[Items listed in a dataset]
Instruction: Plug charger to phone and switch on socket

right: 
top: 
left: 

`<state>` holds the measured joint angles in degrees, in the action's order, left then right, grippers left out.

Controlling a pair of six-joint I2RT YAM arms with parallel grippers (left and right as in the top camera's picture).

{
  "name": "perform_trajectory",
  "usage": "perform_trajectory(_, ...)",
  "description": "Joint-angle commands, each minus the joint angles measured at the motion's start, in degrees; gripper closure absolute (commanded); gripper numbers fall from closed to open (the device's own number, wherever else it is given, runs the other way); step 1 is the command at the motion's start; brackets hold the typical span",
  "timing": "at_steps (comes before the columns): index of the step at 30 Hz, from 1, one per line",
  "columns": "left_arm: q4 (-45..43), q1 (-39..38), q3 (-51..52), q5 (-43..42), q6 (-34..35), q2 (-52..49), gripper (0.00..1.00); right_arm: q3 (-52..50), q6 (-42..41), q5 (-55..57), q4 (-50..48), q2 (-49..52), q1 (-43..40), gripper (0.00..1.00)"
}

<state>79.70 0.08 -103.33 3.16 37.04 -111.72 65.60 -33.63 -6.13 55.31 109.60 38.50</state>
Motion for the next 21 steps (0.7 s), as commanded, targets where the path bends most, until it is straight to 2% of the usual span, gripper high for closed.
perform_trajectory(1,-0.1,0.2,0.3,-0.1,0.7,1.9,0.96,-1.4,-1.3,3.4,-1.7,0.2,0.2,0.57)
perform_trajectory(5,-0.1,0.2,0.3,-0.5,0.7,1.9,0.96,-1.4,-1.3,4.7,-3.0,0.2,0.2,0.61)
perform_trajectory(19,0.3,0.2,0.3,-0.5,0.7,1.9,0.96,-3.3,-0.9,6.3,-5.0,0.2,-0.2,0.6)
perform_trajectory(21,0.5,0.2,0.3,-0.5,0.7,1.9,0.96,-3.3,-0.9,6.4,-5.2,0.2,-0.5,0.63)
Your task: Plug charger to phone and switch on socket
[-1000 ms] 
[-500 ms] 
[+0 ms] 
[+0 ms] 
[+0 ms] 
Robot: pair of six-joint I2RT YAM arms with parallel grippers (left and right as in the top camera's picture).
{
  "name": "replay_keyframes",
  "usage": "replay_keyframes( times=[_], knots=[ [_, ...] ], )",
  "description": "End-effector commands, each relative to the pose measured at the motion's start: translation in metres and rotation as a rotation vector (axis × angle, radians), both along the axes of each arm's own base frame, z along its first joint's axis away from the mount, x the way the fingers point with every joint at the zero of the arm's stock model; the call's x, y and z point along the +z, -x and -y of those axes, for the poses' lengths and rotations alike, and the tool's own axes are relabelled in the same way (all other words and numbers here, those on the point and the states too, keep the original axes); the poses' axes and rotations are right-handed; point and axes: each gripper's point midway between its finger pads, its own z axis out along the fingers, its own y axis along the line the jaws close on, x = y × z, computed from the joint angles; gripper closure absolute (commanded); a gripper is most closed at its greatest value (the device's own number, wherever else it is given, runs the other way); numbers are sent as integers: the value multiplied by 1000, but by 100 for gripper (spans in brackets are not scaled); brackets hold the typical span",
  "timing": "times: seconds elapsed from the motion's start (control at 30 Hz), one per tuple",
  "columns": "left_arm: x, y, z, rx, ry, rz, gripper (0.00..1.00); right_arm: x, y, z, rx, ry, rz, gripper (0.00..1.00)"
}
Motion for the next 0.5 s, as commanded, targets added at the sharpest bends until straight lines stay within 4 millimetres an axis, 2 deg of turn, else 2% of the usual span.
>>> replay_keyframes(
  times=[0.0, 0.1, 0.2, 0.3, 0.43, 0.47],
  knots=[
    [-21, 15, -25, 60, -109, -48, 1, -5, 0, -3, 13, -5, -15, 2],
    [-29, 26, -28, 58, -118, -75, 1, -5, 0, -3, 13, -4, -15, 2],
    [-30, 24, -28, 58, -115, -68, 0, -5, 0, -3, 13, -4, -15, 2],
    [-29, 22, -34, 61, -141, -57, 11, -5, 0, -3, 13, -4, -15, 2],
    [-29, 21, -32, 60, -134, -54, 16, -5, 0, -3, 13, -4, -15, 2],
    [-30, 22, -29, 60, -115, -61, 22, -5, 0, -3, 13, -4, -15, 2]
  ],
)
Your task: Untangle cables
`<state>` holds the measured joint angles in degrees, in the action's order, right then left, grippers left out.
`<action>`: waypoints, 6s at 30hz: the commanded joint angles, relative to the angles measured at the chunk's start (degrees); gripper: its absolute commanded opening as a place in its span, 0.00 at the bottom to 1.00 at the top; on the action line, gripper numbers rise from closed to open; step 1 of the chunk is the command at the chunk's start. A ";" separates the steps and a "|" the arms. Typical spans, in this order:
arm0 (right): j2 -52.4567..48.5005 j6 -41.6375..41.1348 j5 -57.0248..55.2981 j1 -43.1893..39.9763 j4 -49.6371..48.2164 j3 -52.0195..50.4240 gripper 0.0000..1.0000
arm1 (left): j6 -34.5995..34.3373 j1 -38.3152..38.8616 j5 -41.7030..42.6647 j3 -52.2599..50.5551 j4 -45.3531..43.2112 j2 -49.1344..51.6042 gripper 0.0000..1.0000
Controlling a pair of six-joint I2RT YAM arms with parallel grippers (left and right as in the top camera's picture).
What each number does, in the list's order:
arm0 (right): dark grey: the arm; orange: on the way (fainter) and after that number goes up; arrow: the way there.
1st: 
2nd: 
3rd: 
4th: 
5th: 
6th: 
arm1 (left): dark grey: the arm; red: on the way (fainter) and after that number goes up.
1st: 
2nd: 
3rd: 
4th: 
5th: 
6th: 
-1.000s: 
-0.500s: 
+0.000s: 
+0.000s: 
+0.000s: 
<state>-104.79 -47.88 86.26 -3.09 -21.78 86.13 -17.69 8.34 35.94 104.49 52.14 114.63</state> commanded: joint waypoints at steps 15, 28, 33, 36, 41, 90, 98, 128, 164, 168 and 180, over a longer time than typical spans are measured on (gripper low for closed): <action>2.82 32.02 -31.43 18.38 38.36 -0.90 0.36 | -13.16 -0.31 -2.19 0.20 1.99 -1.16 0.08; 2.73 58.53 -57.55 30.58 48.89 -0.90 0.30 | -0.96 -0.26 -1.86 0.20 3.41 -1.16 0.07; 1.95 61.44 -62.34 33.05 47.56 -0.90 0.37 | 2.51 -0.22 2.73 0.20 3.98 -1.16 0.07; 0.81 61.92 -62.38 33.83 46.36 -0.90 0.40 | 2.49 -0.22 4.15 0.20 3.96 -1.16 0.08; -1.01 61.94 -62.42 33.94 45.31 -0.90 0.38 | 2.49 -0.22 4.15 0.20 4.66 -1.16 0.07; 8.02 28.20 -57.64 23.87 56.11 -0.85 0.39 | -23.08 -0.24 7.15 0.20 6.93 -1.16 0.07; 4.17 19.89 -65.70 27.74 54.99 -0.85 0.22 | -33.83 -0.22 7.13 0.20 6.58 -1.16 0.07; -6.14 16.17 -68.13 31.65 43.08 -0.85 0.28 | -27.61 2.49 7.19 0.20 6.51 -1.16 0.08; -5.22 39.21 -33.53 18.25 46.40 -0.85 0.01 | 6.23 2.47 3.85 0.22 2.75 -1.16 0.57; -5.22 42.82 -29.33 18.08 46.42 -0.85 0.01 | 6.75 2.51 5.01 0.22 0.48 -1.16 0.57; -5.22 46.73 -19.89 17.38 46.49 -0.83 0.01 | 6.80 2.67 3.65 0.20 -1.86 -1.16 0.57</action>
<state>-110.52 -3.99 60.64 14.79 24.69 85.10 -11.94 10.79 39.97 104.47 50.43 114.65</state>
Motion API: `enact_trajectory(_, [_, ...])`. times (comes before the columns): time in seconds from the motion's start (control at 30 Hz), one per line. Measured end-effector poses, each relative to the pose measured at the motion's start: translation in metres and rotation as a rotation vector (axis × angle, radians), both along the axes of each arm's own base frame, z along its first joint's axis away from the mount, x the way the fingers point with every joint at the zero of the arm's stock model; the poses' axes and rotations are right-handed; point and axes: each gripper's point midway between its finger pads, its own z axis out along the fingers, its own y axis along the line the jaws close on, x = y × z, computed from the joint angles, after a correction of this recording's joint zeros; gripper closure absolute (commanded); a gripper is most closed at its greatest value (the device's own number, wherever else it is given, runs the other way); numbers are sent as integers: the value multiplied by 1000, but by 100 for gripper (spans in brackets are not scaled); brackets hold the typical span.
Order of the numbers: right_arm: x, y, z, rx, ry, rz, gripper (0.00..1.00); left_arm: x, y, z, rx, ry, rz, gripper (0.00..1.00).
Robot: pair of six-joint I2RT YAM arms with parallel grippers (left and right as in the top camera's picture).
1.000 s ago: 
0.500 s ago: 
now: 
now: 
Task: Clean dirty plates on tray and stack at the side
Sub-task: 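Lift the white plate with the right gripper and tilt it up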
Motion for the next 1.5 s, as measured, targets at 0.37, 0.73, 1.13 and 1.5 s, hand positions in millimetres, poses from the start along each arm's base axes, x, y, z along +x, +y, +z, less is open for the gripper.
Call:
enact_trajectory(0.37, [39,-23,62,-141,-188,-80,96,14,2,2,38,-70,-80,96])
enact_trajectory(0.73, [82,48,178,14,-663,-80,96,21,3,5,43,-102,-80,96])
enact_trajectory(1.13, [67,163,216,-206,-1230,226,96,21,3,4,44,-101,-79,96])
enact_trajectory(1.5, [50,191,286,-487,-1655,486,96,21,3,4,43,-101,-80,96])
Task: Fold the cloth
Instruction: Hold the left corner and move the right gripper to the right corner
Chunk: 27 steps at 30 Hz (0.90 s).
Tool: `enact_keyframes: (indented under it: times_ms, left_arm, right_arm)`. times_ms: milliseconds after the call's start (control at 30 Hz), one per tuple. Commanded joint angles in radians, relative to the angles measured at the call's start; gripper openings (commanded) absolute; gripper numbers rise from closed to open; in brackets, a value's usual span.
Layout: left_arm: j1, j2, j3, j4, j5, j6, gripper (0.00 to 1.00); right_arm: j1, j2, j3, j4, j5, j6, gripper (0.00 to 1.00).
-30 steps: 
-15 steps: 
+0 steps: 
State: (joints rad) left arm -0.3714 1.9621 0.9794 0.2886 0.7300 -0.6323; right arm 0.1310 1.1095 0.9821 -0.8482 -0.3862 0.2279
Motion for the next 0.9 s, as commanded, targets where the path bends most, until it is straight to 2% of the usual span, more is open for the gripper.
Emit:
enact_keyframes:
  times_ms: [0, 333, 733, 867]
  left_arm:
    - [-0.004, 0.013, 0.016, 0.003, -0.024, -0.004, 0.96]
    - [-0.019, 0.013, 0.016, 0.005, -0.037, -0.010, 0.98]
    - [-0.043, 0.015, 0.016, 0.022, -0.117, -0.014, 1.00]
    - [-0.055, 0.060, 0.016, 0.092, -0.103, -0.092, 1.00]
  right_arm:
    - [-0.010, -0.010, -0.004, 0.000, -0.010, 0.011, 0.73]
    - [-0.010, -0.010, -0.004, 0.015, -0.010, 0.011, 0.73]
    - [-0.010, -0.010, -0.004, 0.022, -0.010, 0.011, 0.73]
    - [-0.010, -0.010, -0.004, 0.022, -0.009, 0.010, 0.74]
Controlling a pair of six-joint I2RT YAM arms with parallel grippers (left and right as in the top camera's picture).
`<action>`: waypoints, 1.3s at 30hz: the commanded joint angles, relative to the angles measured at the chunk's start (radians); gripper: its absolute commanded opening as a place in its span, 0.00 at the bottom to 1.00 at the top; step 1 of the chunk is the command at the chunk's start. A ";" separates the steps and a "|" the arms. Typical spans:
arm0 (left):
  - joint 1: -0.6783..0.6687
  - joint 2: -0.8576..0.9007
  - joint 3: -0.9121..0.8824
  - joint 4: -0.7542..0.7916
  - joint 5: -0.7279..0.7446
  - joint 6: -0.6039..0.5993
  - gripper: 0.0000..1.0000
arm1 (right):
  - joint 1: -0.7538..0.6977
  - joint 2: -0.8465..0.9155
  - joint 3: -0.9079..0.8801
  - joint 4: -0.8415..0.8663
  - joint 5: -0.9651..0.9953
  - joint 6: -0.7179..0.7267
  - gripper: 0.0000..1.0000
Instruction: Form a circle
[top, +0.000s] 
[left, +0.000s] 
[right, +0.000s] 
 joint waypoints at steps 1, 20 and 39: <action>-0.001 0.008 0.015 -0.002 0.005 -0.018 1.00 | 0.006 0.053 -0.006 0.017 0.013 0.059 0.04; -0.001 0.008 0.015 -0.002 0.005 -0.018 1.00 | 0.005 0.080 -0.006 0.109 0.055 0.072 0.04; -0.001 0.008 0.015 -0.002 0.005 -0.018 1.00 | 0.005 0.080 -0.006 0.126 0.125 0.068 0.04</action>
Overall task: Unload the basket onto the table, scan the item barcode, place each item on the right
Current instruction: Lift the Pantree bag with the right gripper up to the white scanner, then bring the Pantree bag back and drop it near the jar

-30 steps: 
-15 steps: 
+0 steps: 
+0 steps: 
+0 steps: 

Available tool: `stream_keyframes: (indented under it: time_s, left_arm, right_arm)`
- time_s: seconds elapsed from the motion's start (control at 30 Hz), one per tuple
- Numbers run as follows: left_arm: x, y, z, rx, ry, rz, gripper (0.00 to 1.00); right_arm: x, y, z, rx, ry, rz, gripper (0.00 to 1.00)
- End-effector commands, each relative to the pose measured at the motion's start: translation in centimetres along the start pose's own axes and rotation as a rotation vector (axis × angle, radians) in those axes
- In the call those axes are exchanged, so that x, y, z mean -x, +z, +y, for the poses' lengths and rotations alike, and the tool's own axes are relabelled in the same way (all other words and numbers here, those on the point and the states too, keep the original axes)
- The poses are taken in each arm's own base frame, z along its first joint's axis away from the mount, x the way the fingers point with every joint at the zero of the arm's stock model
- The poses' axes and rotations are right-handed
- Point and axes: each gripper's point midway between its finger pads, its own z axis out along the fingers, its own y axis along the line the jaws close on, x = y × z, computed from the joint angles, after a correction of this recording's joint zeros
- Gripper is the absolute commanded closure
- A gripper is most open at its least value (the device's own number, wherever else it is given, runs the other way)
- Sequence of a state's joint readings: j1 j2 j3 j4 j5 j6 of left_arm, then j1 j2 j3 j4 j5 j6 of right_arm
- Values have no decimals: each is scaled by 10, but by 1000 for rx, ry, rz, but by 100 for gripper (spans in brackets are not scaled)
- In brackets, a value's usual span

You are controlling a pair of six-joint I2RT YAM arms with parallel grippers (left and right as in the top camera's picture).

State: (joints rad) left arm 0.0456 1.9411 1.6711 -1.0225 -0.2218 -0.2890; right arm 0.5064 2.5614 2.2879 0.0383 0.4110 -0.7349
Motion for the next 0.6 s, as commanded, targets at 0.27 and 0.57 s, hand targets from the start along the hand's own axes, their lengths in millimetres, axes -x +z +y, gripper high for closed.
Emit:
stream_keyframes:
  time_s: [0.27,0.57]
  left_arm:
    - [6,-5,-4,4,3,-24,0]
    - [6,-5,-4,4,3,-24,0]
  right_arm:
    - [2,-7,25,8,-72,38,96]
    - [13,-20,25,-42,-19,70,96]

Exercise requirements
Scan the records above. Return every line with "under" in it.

Your solution
Tool: `enact_keyframes: (indented under it: times_ms, left_arm, right_arm)`. times_ms: milliseconds after the call's start (control at 30 Hz), one per tuple. Commanded joint angles in radians, relative to the angles measured at the call's start; gripper openings (commanded) absolute; gripper numbers rise from closed to open; in brackets, a value's usual span.
Available tool: `stream_keyframes: (indented under it: time_s, left_arm, right_arm)`

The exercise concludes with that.